At the end of 2015 Kylie Jenner made a prediction that 2016 would be The Year Of Realising Stuff. At the time we all laughed, but Miss Jenner may have been on to something, although, for me, 12 months too early. Personally, my Year Of Realising Stuff was 2017.
Within the first 2 weeks of 2017 I was told I had Cancer and there followed months of one stress after another. Cancer for me, two operations to remove it, pre-Cancer a few months later, an operation to remove it, Cancer for my mum, an operation to remove it, my brother and his wife trapped in the path of Hurricane Irma and literally being ran by the airport ground staff to the last plane to leave the island they were on, a suicide in my extended family, a friend battling addiction, another two losing babies, plus the more everyday happenings such as betrayal, hurt, stress, self-doubt and the chronic pain I’m in every day from an injury, amongst other things, and finally, sinking into depression.
All in all, 2017 was not a friend of mine.
But, with all of the crap came a lot of epiphanies. Floating just underneath the hurt and popping its head up every time a break came in the waves was realisation. Realisation about so many different things.
Not Everyone You Know Is A True Friend
This was perhaps the biggest thing I learnt this year and, probably, the lesson that hurt the most. In the times I needed them, in my darkest days, I found out who really cared. A couple of people I had always thought would have my back, and who I had been there for time and time again, were nowhere to be found. Not a call, not a text, not a DM on social media. Just silence. It still stings a little, I still think about these people, but I don’t want fairweather friends. I want people there for the good times, of course, but I also want to know they’ve got my back when times get tough and to know our friendship isn’t a one-way affair.
Live Your Best Life
Not being a millionaire obviously there’s only so much living in the fast lane I can do, plus I’ve got to do the mundane daily activities like going to work and doing housework, but it’s so important to live your best life. Be happy, work hard, play harder, surround yourself with good people. Sure, there’s going to be days that I just want to lay on the sofa like a little blanket burrito, but that’s fine – it’s not about always going on adventures, it’s about taking your life and making it the best story you will ever tell.

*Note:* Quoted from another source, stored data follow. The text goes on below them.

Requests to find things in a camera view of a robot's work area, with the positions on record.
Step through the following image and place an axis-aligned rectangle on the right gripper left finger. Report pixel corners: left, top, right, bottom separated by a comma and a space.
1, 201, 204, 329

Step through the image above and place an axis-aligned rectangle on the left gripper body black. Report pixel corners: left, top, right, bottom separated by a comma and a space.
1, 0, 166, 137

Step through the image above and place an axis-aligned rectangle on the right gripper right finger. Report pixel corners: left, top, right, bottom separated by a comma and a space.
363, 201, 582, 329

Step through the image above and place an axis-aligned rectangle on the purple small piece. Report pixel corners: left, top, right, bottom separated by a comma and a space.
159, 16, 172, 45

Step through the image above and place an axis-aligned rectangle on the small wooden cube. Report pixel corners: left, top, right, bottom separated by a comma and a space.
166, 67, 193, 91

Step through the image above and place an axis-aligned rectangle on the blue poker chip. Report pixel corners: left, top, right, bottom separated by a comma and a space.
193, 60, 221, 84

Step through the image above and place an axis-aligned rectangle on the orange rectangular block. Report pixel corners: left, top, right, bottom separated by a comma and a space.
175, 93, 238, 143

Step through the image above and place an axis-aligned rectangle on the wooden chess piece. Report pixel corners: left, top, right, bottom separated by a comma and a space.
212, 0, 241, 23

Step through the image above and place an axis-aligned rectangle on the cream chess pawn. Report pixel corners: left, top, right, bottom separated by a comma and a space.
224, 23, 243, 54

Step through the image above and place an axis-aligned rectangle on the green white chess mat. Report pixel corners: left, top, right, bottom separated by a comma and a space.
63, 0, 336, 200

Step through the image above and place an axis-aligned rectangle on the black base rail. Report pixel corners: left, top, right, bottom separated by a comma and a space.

Don’t Sweat The Small Stuff
I’m an over-thinker and an over-worrier, I always have been. But, this year has taught me that sweating the small stuff really needs to be a habit I let go of. It’s not going to come easy and I will probably always have an element of anxiety within me – it’s my personality after all – but I am certainly doing my best to let go of worry surrounding things that, in the grand scheme of things, don’t really matter too much.
Make Time For Yourself
Setting aside ‘me time’ has always been something I struggle with as I feel like it’s a luxury and there are other things I need to be doing (being an adult is an never-ending To Do list, isn’t it?) However, I am trying to set aside more time for me. Whether it’s taking time out for a bath, a facial treatment, reading a book, listening to music, or sitting down and writing, I’ve realised how important ‘me time’ is for your health and well-being and it’s definitely something I’m striving to find time for more often now.
Take Nothing For Granted
It’s so easy to take the every day for granted. We wake up, we have a shower, we eat breakfast, we walk to work, we speak to loved ones, we cuddle our pets, we sleep in our warm beds. Every day. Nothing special. But, is that right? Is it really nothing special? Every single moment of our days, no matter how mundane they may seem, are something to be cherished. We never know what tomorrow will bring – I certainly didn’t expect to be told I had Cancer at the age of 31, but it happened. I was lucky that it was caught quickly and I am so grateful for that, and I am never, ever going to take another day of my life for granted – nor anything or anyone in it – ever again.
Love Is All That Matters
I’ve always struggled with expressing emotion, it’s not something that comes naturally to me. But I’m trying to change that. I don’t think I’ll ever be able to open up fully about my feelings as that’s perhaps a step too far, but I am being more open with telling people how much they mean to me. I don’t want anybody to ever be in any doubt of how much I care about them or how thankful I am to have them in my life, and I’m striving to be more open about that.
2017 may have been The Year Of Realising Things, but 2018 is definitely going to be The Year of The Shit – getting it together, giving less of it and taking none of it.
It’s onwards and upwards from here; I’m filling my life with good people and happy times from here on in.
Happy 2018 everybody – let’s make it a good one!